## Records shown

▽

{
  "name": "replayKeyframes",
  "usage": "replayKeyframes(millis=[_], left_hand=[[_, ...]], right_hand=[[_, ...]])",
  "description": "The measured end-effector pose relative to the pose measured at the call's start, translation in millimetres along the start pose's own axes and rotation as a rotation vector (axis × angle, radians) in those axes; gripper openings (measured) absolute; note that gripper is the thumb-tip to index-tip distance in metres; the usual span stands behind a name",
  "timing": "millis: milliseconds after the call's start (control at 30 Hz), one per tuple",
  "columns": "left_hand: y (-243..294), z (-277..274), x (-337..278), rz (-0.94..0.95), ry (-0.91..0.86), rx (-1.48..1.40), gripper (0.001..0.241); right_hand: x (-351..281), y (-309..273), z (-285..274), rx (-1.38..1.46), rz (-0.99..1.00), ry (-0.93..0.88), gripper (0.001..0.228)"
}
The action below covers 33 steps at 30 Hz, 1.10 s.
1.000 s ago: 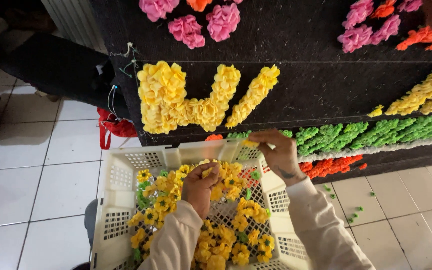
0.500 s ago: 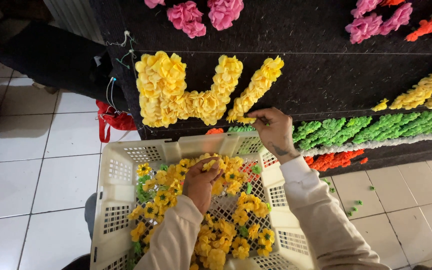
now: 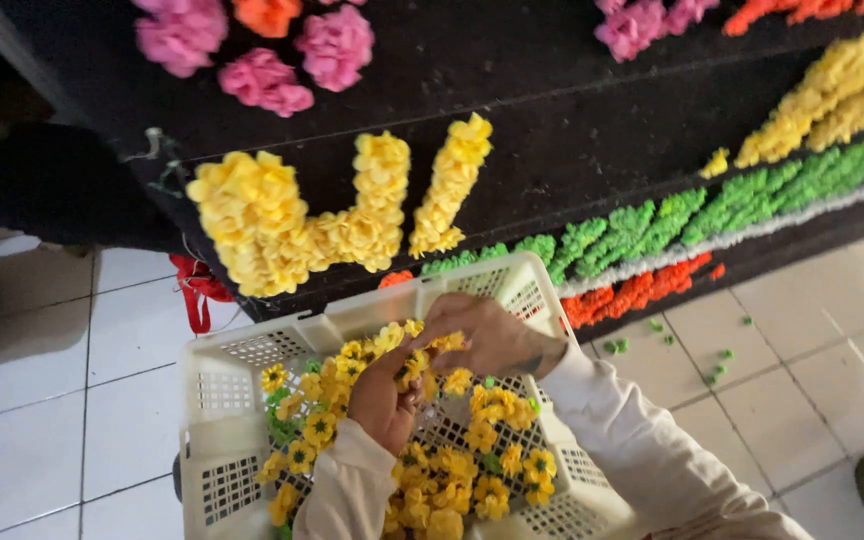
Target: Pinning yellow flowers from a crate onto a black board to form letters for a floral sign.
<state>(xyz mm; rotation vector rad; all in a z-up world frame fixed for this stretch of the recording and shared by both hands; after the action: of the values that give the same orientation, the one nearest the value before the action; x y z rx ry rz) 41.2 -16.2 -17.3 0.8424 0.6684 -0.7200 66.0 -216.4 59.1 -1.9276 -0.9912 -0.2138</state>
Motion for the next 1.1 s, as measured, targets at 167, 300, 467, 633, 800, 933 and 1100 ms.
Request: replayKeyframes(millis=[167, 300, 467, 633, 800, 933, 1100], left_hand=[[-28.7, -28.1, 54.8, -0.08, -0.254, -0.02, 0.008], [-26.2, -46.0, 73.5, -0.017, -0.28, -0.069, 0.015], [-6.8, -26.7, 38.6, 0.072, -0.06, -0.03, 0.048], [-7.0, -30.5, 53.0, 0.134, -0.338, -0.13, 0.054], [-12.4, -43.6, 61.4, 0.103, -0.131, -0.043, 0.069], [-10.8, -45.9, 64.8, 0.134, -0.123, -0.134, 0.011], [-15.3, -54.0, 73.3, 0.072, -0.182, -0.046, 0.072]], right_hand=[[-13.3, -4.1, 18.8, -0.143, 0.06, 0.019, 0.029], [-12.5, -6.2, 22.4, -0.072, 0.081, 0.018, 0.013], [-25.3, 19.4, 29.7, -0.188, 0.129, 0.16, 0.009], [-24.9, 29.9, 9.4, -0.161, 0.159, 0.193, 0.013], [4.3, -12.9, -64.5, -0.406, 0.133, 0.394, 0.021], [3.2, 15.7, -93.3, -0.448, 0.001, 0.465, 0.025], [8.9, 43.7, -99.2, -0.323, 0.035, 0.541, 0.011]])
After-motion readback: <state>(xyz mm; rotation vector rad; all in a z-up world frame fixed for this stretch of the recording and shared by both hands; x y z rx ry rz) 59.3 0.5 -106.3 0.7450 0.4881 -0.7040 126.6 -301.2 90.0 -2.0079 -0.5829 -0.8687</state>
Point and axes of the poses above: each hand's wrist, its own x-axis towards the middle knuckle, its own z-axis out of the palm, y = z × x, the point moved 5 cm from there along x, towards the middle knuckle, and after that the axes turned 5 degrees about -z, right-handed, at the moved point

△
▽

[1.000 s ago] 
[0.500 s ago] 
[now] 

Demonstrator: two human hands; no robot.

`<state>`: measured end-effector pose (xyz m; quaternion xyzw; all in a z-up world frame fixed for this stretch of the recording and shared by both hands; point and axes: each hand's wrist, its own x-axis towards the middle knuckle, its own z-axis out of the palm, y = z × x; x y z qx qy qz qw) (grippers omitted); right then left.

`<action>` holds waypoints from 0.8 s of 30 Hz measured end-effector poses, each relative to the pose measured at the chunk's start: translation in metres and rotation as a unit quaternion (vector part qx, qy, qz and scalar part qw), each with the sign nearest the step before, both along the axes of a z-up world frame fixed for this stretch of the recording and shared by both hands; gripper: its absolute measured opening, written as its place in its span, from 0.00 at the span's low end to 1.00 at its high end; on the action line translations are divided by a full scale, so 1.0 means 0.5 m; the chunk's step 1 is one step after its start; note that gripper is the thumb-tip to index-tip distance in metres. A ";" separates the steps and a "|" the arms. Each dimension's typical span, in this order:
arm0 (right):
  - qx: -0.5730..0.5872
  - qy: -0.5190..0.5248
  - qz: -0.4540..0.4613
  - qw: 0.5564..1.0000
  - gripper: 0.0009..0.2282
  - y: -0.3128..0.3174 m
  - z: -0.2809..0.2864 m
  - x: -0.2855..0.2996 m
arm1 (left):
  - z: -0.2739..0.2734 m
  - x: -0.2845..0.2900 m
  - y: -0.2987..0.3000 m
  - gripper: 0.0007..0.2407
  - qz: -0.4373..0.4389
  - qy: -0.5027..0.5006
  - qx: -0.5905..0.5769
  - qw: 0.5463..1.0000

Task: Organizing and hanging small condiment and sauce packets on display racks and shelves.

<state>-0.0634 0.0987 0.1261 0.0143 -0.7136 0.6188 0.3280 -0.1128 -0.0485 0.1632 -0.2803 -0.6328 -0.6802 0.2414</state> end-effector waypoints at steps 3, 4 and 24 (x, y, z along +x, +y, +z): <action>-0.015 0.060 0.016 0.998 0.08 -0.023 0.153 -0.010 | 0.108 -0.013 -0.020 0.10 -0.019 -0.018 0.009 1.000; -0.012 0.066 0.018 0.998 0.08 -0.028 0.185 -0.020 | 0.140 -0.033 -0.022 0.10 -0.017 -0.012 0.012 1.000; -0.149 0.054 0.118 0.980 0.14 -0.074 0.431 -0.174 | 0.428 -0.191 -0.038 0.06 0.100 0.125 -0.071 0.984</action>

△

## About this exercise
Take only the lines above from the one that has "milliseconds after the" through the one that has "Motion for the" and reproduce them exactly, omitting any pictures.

## Solution to this problem
  "timing": "millis: milliseconds after the call's start (control at 30 Hz), one per tuple",
  "columns": "left_hand: y (-243..294), z (-277..274), x (-337..278), rz (-0.94..0.95), ry (-0.91..0.86), rx (-1.48..1.40), gripper (0.001..0.241); right_hand: x (-351..281), y (-309..273), z (-285..274), rx (-1.38..1.46), rz (-0.99..1.00), ry (-0.93..0.88), gripper (0.001..0.228)"
}
The action below covers 33 steps at 30 Hz, 1.10 s.
1.000 s ago: 
0.500 s ago: 
now: 
Target: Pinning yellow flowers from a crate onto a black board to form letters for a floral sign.
<state>(xyz mm; rotation vector rad; all in a z-up world frame fixed for this stretch of the recording and shared by both hands; after the action: of the values that give the same orientation, the one nearest the value before the action; x y z rx ry rz) 41.2 -16.2 -17.3 0.8424 0.6684 -0.7200 66.0 -216.4 59.1 -1.9276 -0.9912 -0.2138</state>
Motion for the next 1.1 s, as measured, targets at 167, 300, 467, 633, 800, 933 and 1100 ms.

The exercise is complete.